Cette tendance se poursuit entre 2012 et 2013, la part des diplômes de niveau IV et supérieurs progressant de 1 point.

Les TPE artisanales forment également des apprentis à des diplômes de l’enseignement supérieur : 11700 en 2013/14 (contre 10300 l’année précédente).

On constate de fortes disparités sectorielles dans les parcours de formation choisis :

  • Dans l’alimentation, l’offre reste structurée principalement sur le CAP (77 % des apprentis en CAP).
  • Dans le BTP et les services, une majorité d’apprentis sont en niveau V, mais l’ouverture aux niveaux IV est plus importante : 27 % des apprentis dans le BTP, 41 % dans les services.
  • L’artisanat de fabrication fait exception, avec une majorité d’apprentis en niveaux IV (37 %) et supérieurs (31 %). Mais dans ces cas, l’offre de formation est également déterminée dans de nombreux secteurs par les PME industrielles.

La construction de l’offre de formation au plan régional est un autre facteur explicatif : la part des apprentis préparant un diplôme de l’enseignement supérieur varie su simple au triple selon les régions. Elle est plus élevée en Ile-de-France (12%) et dans les régions orientales (10% en Alsace, Lorraine, Franche-Comté), et la plus faible en Bretagne, Basse-Normandie et Haute-Normandie (entre 3% et 5%).

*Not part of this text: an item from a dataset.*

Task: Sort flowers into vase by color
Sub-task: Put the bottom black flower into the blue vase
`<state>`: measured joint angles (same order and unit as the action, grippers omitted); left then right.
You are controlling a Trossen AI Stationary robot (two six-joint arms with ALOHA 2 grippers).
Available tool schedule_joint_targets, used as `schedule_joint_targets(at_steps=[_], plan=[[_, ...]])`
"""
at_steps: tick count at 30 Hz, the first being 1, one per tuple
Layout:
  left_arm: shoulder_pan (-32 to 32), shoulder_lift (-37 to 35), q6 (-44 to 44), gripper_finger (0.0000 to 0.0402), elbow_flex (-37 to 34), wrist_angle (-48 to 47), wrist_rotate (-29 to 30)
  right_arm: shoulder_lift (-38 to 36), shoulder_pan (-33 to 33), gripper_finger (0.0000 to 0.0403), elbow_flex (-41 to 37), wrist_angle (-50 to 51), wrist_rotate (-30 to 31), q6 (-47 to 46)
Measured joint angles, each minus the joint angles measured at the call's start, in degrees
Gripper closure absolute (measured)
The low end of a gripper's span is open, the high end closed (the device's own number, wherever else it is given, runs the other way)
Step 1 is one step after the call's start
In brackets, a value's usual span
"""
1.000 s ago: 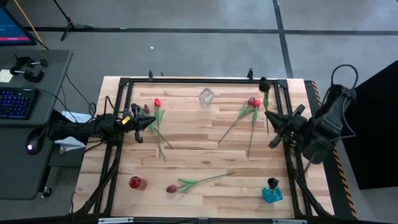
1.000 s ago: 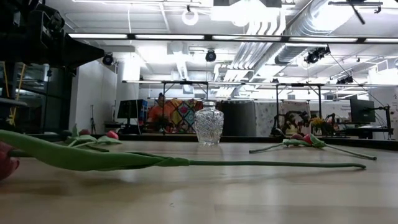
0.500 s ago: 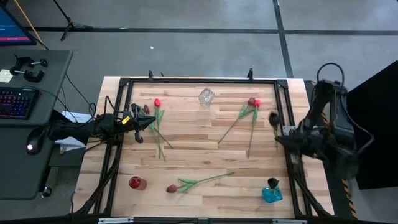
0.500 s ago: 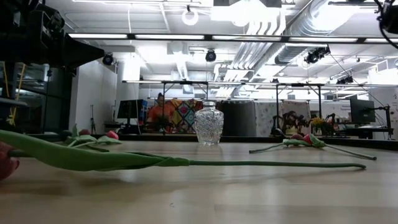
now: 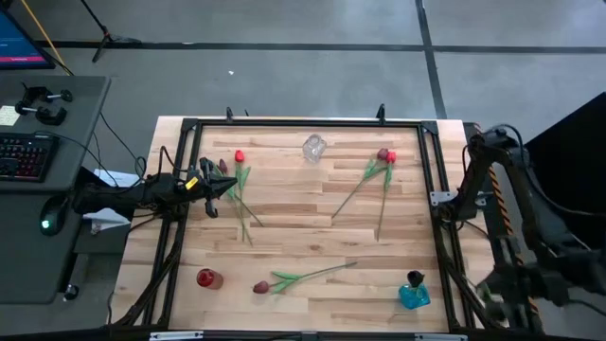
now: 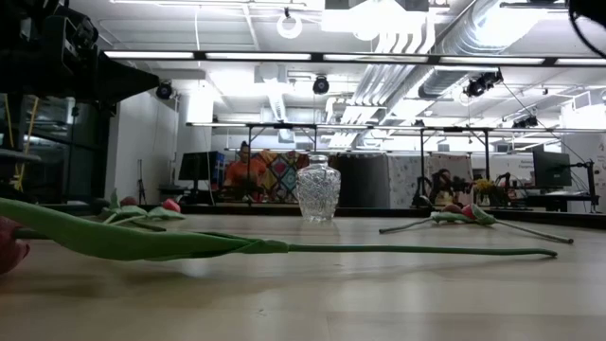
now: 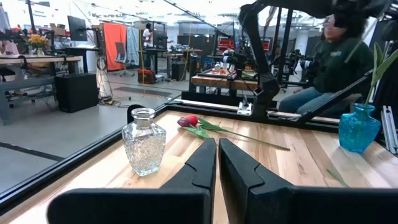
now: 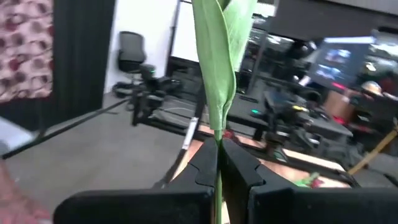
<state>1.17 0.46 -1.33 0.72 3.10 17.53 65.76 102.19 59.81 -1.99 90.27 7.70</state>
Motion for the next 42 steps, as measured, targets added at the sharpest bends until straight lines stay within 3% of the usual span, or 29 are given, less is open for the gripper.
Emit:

4. Les parcours d'entrée en apprentissage : des orientations parfois tardives

Les apprentis démarrant un nouveau diplôme en 2013/14 provenaient pour un tiers d’entre eux du collège, 19% du lycée général ou professionnel, 2% de l’enseignement supérieur. Un tiers étaient déjà apprentis et poursuivaient leur parcours d’alternant.

On constate donc une diversification des portes d’entrée dans l’apprentissage, notamment en provenance de l’enseignement secondaire. Ce phénomène témoigne du développement des parcours de réorientation, soit de la part de décrocheurs (généralement du lycée général ou professionnel), soit de jeunes diplômés.

Les décrocheurs proviennent principalement du lycée général (classe de seconde) et professionnel. Ainsi, parmi les apprentis ayant démarré la préparation d’un CAP, 5% étaient précédemment inscrits en Bac Pro, 7% en lycée général, 1% dans l’enseignement supérieur. Ces décrocheurs sont également nombreux parmi les inscrits en Bac Pro (14% d’entre eux proviennent du lycée général).

Les TPE artisanales recrutent également de leurs apprentis parmi des jeunes en emploi (2%) ou sans emploi (2%).


[1] Ce taux est calculé en rapportant le « nombre d’apprentis » au « nombre de TPE artisanales actives dans l’activité ».